Pour la première fois depuis trois ans, les fonds d'actions des marchés émergents attirent plus que leurs concurrents des marchés développés, ce qui témoigne de perspectives de croissance relativement plus favorables et de l'anticipation de baisses de taux plus rapides dans de nombreux marchés moins développés.

Les données de Refinitiv Lipper montrent que les entrées dans les fonds d'actions des marchés émergents ont atteint 30,55 milliards de dollars au cours du premier semestre de l'année, contre des sorties de 88,65 milliards de dollars pour les fonds d'actions des marchés développés.

Les données de l'Institute of International Finance ont également montré jeudi que les étrangers ont injecté 22 milliards de dollars nets dans les portefeuilles des marchés émergents en juin, ce qui représente l'afflux le plus important depuis janvier.

Selon les analystes, l'intérêt des marchés émergents réside dans le fait qu'ils ont devancé les marchés développés dans le resserrement de leur politique monétaire et qu'ils commencent maintenant à récolter les fruits de la baisse de l'inflation, de la diminution des coûts d'emprunt et de l'amélioration de la croissance. Au Brésil, par exemple, l'inflation est à son niveau le plus bas depuis près de trois ans, grâce à une politique agressive de relèvement des taux de 1 175 points de base. Les économistes s'attendent à ce que la banque centrale du Brésil réduise bientôt ses taux, tandis que le gouvernement s'attend à une meilleure croissance.

En mai, la banque centrale de Hongrie a abaissé ses taux d'intérêt, donnant le coup d'envoi du cycle d'assouplissement des politiques en Europe.

Par ailleurs, la Fed américaine et la Banque centrale européenne ont toutes deux évoqué la possibilité de nouvelles hausses de taux pour lutter contre l'inflation.

Les données de Refinitiv montrent que les revenus des entreprises des marchés émergents devraient augmenter de 6,8 % cette année, contre une baisse de 3,4 % des revenus des entreprises américaines et une maigre croissance de 0,02 % pour l'Europe développée.

L'indice MSCI Emerging Markets a connu une hausse relativement modeste de 6,7 % cette année, contre 16 % pour l'indice MSCI World. Cette sous-performance des actions des marchés émergents s'est traduite par de meilleures valorisations, l'indice MSCI EM se négociant à un ratio cours/bénéfice sur 12 mois de 12,08, soit une décote substantielle par rapport au ratio cours/bénéfice de 17,03 de l'indice MSCI World.

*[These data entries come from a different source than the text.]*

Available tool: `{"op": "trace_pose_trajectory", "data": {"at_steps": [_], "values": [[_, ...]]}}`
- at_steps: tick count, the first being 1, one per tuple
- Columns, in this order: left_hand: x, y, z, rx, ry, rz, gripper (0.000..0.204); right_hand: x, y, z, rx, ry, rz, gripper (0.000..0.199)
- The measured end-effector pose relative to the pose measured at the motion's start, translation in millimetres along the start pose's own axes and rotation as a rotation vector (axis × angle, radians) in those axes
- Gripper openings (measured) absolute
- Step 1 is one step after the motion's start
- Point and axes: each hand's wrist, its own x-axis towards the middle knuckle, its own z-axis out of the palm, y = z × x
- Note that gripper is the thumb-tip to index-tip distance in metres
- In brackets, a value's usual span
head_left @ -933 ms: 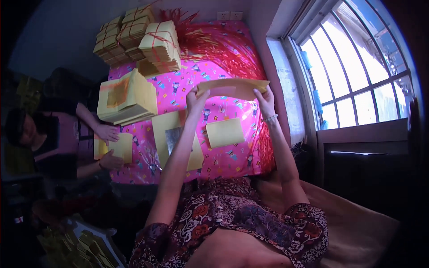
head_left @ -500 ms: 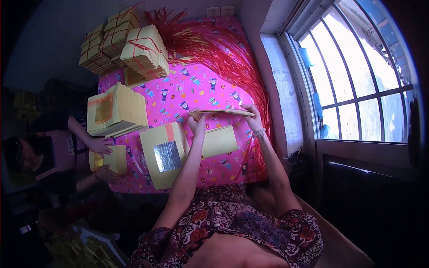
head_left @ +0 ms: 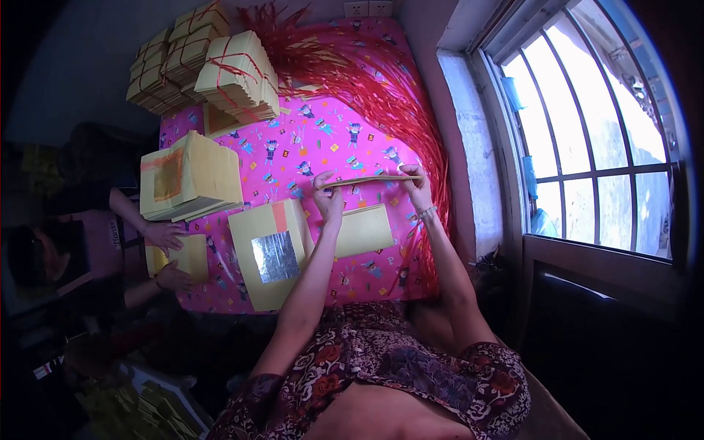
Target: Counting and bundling sheets of joss paper using red string.
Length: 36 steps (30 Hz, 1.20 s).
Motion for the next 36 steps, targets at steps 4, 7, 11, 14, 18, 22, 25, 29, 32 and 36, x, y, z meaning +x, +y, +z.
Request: {"op": "trace_pose_trajectory", "data": {"at_steps": [4,7,11,14,18,22,25,29,32,36], "values": [[-3,5,2,0.085,-0.048,-0.029,0.019,-2,9,4,0.069,0.004,-0.039,0.029],[4,-5,-4,0.075,0.013,-0.039,0.016,2,0,13,0.104,-0.059,-0.062,0.026],[-3,3,6,0.008,-0.035,-0.272,0.021,6,11,-2,0.018,0.015,0.009,0.022],[4,-22,4,0.116,-0.064,-0.027,0.024,8,15,4,0.027,-0.001,-0.060,0.025],[7,-26,0,0.209,-0.073,-0.046,0.028,12,10,11,0.026,0.014,-0.042,0.027],[7,-15,-1,0.150,-0.031,-0.094,0.030,15,-21,21,-0.179,0.028,-0.237,0.022],[-1,6,1,0.128,-0.120,-0.122,0.033,16,-60,7,-0.272,0.018,-0.191,0.021],[-12,72,-11,-0.032,-0.190,-0.144,0.048,21,-125,-11,-0.463,-0.223,-0.095,0.030],[-11,117,-29,0.208,-0.152,0.120,0.062,12,-172,-10,-0.357,-0.476,0.042,0.037],[2,147,-39,0.562,-0.438,0.404,0.070,2,-212,1,-0.470,-0.765,0.164,0.038]]}}
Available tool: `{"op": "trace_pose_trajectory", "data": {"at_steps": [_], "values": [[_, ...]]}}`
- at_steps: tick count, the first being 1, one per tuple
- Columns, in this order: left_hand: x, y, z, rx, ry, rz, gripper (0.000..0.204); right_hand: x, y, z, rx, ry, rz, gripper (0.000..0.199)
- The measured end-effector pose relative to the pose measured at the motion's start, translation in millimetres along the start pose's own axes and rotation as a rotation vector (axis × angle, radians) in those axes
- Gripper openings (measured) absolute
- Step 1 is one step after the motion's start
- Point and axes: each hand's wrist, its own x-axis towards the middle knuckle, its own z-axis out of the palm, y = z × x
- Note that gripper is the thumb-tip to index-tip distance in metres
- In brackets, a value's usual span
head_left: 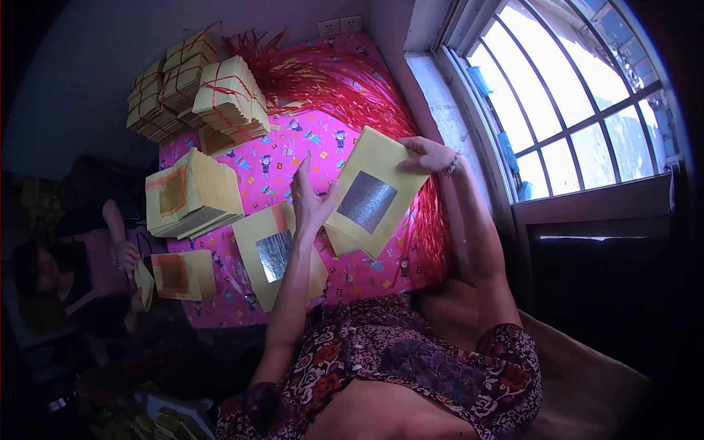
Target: Counting and bundling sheets of joss paper using red string.
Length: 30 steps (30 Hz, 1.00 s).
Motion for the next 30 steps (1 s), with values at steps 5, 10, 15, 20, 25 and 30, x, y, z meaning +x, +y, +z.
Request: {"op": "trace_pose_trajectory", "data": {"at_steps": [5,10,15,20,25,30], "values": [[-2,-2,7,-0.644,-0.566,-0.177,0.050,12,-10,9,-0.050,-0.105,0.032,0.039],[-34,-26,8,-0.791,-0.301,-0.375,0.047,-2,-10,36,0.291,0.088,0.061,0.045],[-53,0,7,-0.363,0.018,-0.211,0.077,-12,27,126,0.462,0.313,-0.283,0.059],[-68,15,4,-0.139,-0.062,0.040,0.051,-8,35,205,0.074,0.659,-0.353,0.080],[-80,18,1,-0.493,-0.200,-0.176,0.030,-16,26,231,-0.273,0.800,-0.360,0.083],[-91,22,-1,-0.706,-0.131,-0.372,0.030,-20,25,241,-0.195,0.722,-0.372,0.083]]}}
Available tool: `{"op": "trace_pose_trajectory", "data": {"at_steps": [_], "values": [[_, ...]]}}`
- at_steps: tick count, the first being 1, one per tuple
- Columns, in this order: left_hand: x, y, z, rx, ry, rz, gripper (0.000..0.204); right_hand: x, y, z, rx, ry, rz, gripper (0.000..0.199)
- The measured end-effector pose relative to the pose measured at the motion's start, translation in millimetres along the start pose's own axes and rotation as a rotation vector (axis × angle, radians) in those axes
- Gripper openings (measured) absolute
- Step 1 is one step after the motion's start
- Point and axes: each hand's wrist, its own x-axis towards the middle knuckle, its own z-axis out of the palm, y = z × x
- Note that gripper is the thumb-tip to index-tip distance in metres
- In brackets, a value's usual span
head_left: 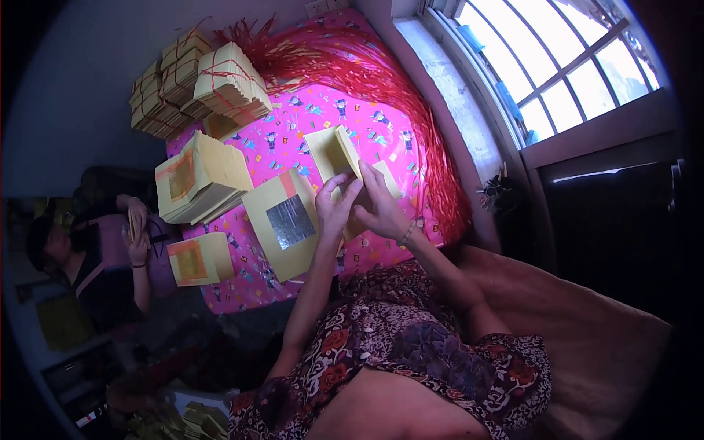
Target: Counting and bundling sheets of joss paper using red string.
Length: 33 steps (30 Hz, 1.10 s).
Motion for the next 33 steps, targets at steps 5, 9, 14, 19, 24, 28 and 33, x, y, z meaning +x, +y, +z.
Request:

"Alors que les écarts de valorisation par rapport aux marchés développés atteignent des sommets depuis dix ans et que les investisseurs mondiaux sous-pondèrent encore largement cet espace, les marchés émergents bénéficient d'une bonne marge de sécurité", a déclaré Malcolm Dorson, gestionnaire de portefeuille senior chez Global X, qui a indiqué qu'il augmentait l'exposition aux marchés émergents.

Toutefois, les analystes ont exprimé des inquiétudes quant au ralentissement économique de la Chine qui pourrait affecter les actions des marchés émergents.

Le premier ministre chinois Li Qiang, qui a pris ses fonctions en mars, a promis de mettre en place des mesures politiques pour stimuler la demande et revigorer les marchés, mais peu de mesures concrètes ont été annoncées et les investisseurs commencent à s'impatienter.

"La grande question qui se pose dans les pays émergents est celle de la Chine. Les fondamentaux globaux de la Chine semblent médiocres. La démographie est l'une des plus mauvaises du monde. Un secteur immobilier surendetté entrave la croissance", a déclaré Derek Izuel, directeur des investissements et gestionnaire de portefeuille du Shelton Emerging Markets Fund.

"Bien que les perspectives de la tendance générale soient faibles, il peut y avoir des reprises sporadiques en cours de route", a-t-il ajouté.